Please retype the entries that follow exactly as they are, leaving the images behind.

= = =

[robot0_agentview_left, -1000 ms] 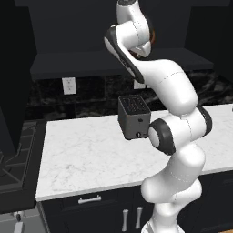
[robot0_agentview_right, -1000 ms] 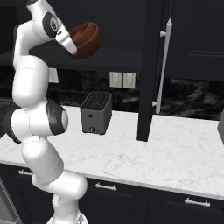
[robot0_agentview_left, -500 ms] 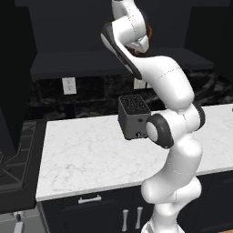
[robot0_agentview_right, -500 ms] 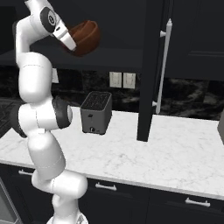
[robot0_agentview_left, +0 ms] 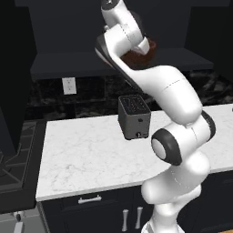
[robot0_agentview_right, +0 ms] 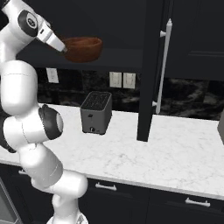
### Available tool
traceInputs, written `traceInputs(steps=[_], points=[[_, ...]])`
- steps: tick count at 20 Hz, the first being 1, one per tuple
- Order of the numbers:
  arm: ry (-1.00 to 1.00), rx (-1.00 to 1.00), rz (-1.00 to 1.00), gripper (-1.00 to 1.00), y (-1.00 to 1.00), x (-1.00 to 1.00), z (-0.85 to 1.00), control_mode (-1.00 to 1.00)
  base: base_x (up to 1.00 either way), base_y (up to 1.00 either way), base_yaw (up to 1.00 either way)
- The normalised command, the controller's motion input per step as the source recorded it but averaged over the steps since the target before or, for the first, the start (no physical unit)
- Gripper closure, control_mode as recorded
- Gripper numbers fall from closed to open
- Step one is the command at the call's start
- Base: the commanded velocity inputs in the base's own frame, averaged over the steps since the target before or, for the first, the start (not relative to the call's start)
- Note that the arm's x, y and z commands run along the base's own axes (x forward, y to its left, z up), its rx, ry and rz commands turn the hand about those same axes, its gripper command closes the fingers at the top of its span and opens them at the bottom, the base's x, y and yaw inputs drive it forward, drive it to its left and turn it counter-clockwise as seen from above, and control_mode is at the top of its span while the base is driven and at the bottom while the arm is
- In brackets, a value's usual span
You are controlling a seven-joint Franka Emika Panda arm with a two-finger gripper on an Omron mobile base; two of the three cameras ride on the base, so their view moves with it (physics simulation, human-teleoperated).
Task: Pick up the bowls on the counter and stack them on top of one another in the open cabinet. Place the smaller bowl on top of the larger bowl.
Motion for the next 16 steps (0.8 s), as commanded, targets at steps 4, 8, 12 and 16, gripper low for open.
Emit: traceInputs(steps=[4,8,12,16], points=[[-0.32,-0.14,0.01,-1.0,0.24,-1.0,-0.06,-1.0,0.0,0.0,0.0],[-0.34,-0.17,0.03,-1.0,0.14,-1.0,-0.38,-1.0,0.0,0.0,0.0],[-0.17,-0.16,0.0,-1.0,-0.08,-1.0,-0.97,-1.0,0.0,0.0,0.0],[-0.14,-0.09,0.0,-1.0,-0.77,-1.0,-1.0,-1.0,0.0,0.0,0.0]])
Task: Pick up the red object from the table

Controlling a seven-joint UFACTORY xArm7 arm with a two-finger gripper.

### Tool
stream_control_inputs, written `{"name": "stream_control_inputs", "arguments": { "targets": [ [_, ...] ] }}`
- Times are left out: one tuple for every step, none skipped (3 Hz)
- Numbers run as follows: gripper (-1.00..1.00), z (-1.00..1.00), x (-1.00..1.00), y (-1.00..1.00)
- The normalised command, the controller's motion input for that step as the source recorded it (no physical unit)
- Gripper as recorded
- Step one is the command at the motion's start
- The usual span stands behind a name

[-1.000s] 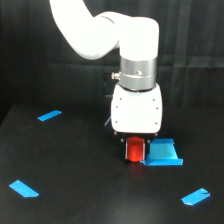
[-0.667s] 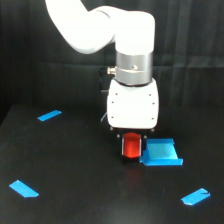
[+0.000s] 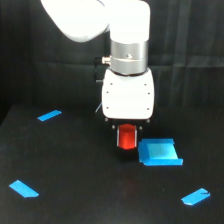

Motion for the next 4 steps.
{"name": "stream_control_inputs", "arguments": {
  "targets": [
    [-1.00,0.98,-0.07,-0.06],
    [-0.96,0.92,0.10,-0.12],
    [-1.00,1.00,0.18,-0.14],
    [-0.96,0.99,0.05,-0.04]
  ]
}}
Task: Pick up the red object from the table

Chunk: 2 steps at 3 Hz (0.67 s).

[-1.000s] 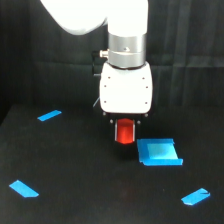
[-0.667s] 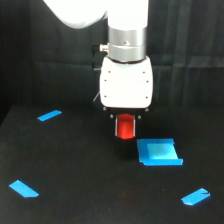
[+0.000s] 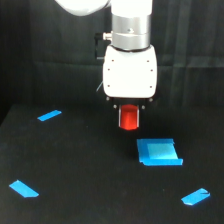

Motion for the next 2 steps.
{"name": "stream_control_inputs", "arguments": {
  "targets": [
    [-1.00,0.92,-0.04,0.02],
    [-1.00,0.85,-0.17,-0.06]
  ]
}}
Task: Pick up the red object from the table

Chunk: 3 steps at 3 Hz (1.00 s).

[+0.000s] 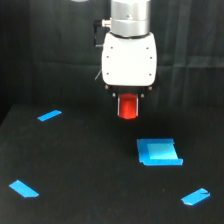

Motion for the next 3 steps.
{"name": "stream_control_inputs", "arguments": {
  "targets": [
    [-0.99,0.46,-0.15,-0.05],
    [-1.00,0.16,0.08,-0.01],
    [-1.00,0.18,0.05,-0.03]
  ]
}}
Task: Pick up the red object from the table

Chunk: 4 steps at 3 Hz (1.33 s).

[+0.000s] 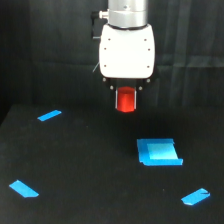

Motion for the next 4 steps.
{"name": "stream_control_inputs", "arguments": {
  "targets": [
    [-0.94,0.14,-0.04,-0.03],
    [-0.95,0.18,0.00,-0.07],
    [-1.00,0.28,0.00,0.00],
    [-1.00,0.16,-0.06,-0.02]
  ]
}}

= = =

Response to this task:
[robot0_agentview_left, -1000 ms] 
[robot0_agentview_right, -1000 ms] 
[robot0_agentview_left, -500 ms] 
[robot0_agentview_right, -500 ms] 
[robot0_agentview_left, +0 ms] 
[robot0_agentview_right, +0 ms] 
### Available tool
traceInputs, written `traceInputs(steps=[_], points=[[_, ...]])`
- steps: tick count at 20 Hz, the first being 1, one per tuple
- Order of the numbers:
  arm: ry (-1.00 to 1.00), rx (-1.00 to 1.00), rz (-1.00 to 1.00), gripper (-1.00 to 1.00), y (-1.00 to 1.00), x (-1.00 to 1.00), z (-0.85 to 1.00), control_mode (-1.00 to 1.00)
  base: base_x (up to 1.00 either way), base_y (up to 1.00 either way), base_yaw (up to 1.00 either way)
- The normalised command, the controller's motion input per step as the source recorded it but averaged over the steps since the target before or, for the first, the start (no physical unit)
- Gripper closure, control_mode as recorded
- Gripper numbers fall from closed to open
- Step one is the command at the call's start
- Base: the commanded velocity inputs in the base's own frame, averaged over the steps since the target before or, for the first, the start (not relative to the call's start)
- Note that the arm's x, y and z commands run along the base's own axes (x forward, y to its left, z up), its rx, ry and rz commands turn the hand about those same axes, its gripper command closes the fingers at the top of its span and opens them at the bottom, the base's x, y and yaw inputs drive it forward, drive it to its left and turn it counter-clockwise as seen from above, and control_mode is at the top of its span while the base is driven and at the bottom while the arm is
- In brackets, a value's usual span
You are controlling a seven-joint Franka Emika Panda arm with a two-finger gripper on an Omron mobile base; two of the three cameras ride on the base, so their view moves with it (physics simulation, human-teleoperated).
Task: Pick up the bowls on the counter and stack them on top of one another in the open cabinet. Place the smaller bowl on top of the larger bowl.
Motion for the next 16 steps (0.8 s), as commanded, targets at steps 4, 8, 12 and 16, gripper low for open.
Emit: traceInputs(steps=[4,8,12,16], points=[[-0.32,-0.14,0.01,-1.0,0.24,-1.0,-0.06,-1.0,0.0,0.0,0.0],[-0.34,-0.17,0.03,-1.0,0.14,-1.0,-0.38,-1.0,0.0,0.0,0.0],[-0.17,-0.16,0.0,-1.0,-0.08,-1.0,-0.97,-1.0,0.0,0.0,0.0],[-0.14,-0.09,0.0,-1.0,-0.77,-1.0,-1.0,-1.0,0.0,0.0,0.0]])
Task: Pick up the red object from the table

Controlling a seven-joint UFACTORY xArm7 arm with a two-finger gripper.

### Tool
stream_control_inputs, written `{"name": "stream_control_inputs", "arguments": { "targets": [ [_, ...] ] }}`
- Times are left out: one tuple for every step, none skipped (3 Hz)
- Numbers run as follows: gripper (-1.00..1.00), z (-1.00..1.00), x (-1.00..1.00), y (-1.00..1.00)
- The normalised command, the controller's motion input for that step as the source recorded it (no physical unit)
- Gripper as recorded
- Step one is the command at the motion's start
- The usual span stands behind a name

[-1.000s] 
[-0.667s] 
[+0.000s] 

Motion for the next 4 steps.
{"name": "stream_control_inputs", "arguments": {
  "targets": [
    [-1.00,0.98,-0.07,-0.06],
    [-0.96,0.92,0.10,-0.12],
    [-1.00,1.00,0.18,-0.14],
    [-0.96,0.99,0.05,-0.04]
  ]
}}
Task: Pick up the red object from the table

Chunk: 2 steps at 3 Hz (0.67 s).

[-1.000s] 
[-0.667s] 
[+0.000s] 

Motion for the next 2 steps.
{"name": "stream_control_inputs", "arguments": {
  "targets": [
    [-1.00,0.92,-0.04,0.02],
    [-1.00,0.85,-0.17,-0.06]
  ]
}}
Task: Pick up the red object from the table

Chunk: 3 steps at 3 Hz (1.00 s).

[+0.000s] 

Motion for the next 3 steps.
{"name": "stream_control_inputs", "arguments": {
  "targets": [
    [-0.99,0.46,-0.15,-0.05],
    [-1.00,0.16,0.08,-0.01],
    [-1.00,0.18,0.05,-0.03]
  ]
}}
Task: Pick up the red object from the table

Chunk: 4 steps at 3 Hz (1.33 s).

[+0.000s] 

Motion for the next 4 steps.
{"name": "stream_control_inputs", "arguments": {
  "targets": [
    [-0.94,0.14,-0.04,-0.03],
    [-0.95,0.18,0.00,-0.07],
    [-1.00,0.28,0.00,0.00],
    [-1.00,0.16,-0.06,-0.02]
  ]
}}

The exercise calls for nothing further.